BMW - 07/11/2018

Annonceur: 
BMW
Produit/Service: 
Conseils écologiques
Média: 
Magazine
Critères d'examen: 
Environnement
Autres
Initiative: 
Consommateur
Catégorie: 
Autres biens et services
Type de décision: 
Pas de remarque
Date de clôture: 
Mercredi, 7 novembre 2018
Description de la publicité

La communication commerciale avec comme titre « BMW mise résolument sur les conseils écologiques – Le CEO de BMW BeLux lorgne la mobilité électrique » contient entre autres une photo d’un homme avec au-dessus le texte « BMW assoit sa position en tête du segment des voitures haut de gamme. Eddy Hasendonck, président et CEO de BMW Group BeLux, nous dévoile ses cartes : la marque entend plus que jamais amener ses clients vers une meilleure mobilité (comprenez : une mobilité plus verte) et donne déjà le bon exemple en interne. ». Plus loin dans le texte, on met l’accent en particulier sur le rôle de conseiller en matière de mobilité, que l’annonceur veut assumer.

Motivation de la plainte

Le plaignant a souligné que cette communication, prônant dans son titre la mobilité écologique, va à l'encontre des conclusions du Jury de Déontologie Publicitaire français, qui concluait que la voiture électrique n'est pas écologique, et demandait aux annonceurs de bannir les termes faisant appel à l'écologie de leurs publicités pour la voiture électrique.

Position de l'annonceur

L’annonceur a communiqué que le titre de l’article mentionne que BMW mise résolument sur les conseils écologiques. Cela fait référence à un nouveau rôle que ses commerciaux assument lorsqu'ils entrent en contact avec des clients professionnels (cfr 3ème colonne de la 2ème page de l'article) : « Nos commerciaux contribuent à cerner les besoins individuels de nos clients professionnels. Ils aident ainsi les entreprises à donner forme à leur politique automobile tout en favorisant la réduction de l'empreinte écologique. "
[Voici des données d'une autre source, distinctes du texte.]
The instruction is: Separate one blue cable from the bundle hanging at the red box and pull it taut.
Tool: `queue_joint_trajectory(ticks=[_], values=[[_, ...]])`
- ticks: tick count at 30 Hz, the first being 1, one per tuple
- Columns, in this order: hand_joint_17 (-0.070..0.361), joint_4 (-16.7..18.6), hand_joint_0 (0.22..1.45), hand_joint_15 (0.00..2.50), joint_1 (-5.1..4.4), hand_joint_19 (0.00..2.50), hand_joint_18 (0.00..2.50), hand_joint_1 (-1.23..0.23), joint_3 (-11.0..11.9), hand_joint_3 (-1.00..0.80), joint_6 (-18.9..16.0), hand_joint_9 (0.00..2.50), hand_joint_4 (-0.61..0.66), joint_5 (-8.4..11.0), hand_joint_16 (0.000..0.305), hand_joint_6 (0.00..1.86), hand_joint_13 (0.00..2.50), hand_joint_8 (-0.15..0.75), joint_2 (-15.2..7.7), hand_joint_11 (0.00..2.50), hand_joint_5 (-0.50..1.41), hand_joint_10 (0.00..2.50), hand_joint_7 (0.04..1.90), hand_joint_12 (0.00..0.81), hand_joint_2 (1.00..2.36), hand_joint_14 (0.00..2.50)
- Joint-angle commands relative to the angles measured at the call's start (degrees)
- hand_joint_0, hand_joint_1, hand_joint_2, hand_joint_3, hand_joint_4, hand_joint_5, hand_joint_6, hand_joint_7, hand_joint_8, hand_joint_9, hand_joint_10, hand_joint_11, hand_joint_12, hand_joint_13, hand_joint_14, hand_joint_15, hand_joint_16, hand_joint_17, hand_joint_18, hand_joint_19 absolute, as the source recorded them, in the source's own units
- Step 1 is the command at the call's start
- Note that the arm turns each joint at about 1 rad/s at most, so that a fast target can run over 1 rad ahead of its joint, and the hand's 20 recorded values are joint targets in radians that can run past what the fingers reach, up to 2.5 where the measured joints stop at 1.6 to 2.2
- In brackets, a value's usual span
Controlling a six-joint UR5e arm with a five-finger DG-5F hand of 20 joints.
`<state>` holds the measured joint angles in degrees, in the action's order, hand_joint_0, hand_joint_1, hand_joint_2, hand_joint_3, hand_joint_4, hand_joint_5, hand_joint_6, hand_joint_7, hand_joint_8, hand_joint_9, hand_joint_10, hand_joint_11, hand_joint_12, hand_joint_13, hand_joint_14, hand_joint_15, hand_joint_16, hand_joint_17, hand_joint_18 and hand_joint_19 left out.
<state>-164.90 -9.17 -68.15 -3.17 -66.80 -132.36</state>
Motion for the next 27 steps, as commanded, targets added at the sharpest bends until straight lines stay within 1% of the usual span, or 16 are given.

Selon lui, le titre ne dit pas que telle ou telle BMW serait écologique mais il s'agit des conseils que BMW donne à ses clients professionnels, qui visent à réduire l'empreinte écologique de ces clients. Cela peut concerner la mise en service de voitures équipées de moteurs plus récents avec moins d'émissions, ou le passage de voitures avec un carburant à des voitures avec un autre carburant, qui émettent moins de CO2 et/ou consomment moins. Passer à sa plate-forme de partage de voiture DriveNow fait également partie de cette stratégie, où les voitures ne sont utilisées que lorsqu'elles sont réellement nécessaires.

En outre, il conseille également ses distributeurs dans le cadre du « Green Building Project », ce qui doit amener leurs bâtiments à être équipés de panneaux solaires et d’autres dispositifs réduisant les émissions d’ici 2020.

L’annonceur est donc convaincu que ce texte n'est pas contraire à l’article 7 du Code de la publicité écologique (ou à l’article E1 analogue du Code ICC) qui stipule que : « Des expressions, affirmations ou slogans absolus tels que, par exemple, « bon pour l’environnement », « écologiquement sûr », ... impliquant qu'un produit ou un service n'a pas d'effets sur l'environnement à quel que stade que ce soit de son cycle de vie, sont interdits, sauf  preuve établie en application de l'article 14 du présent Code. ».
En effet, il n'est nulle part affirmé que ses voitures n’ont pas d'effets sur l’environnement. Il s'efforce uniquement de réduire l'empreinte écologique de son organisation, de ses distributeurs et de ses clients.

Décision du Jury

Le Jury a pris connaissance de la communication commerciale en question et de la plainte qui la concerne.

Il tient tout d’abord à souligner qu’il a examiné cette plainte à la lumière des dispositions applicables en la matière en Belgique, à savoir l’article 7 du Code de la publicité écologique et l’article E1 du Code de la Chambre de Commerce Internationale (Code ICC).

À cet égard, le Jury est tout d’abord d’avis qu’il n’est pas question en l’occurrence d’un message publicitaire pour une voiture électrique ou pour des voitures électriques, comme le suggère le plaignant, mais que la communication commerciale en question concerne au contraire principalement l’octroi de conseils par l’annonceur à ses clients professionnels et à ses distributeurs.

Il est également d’avis qu’il ressort suffisamment clairement du texte qu’il s’agit ici d’un objectif de l’annonceur de réduire l’empreinte écologique de son organisation, de ses distributeurs et de ses clients et qu’on n’affirme donc pas que les produits de l’annonceur n’auraient aucun impact sur l’environnement.

Il a donc estimé que la communication commerciale en question n’est pas contraire sur ce point aux dispositions susmentionnées et a déclaré la plainte non fondée.

Suite

A défaut d’appel, ce dossier a été clôturé.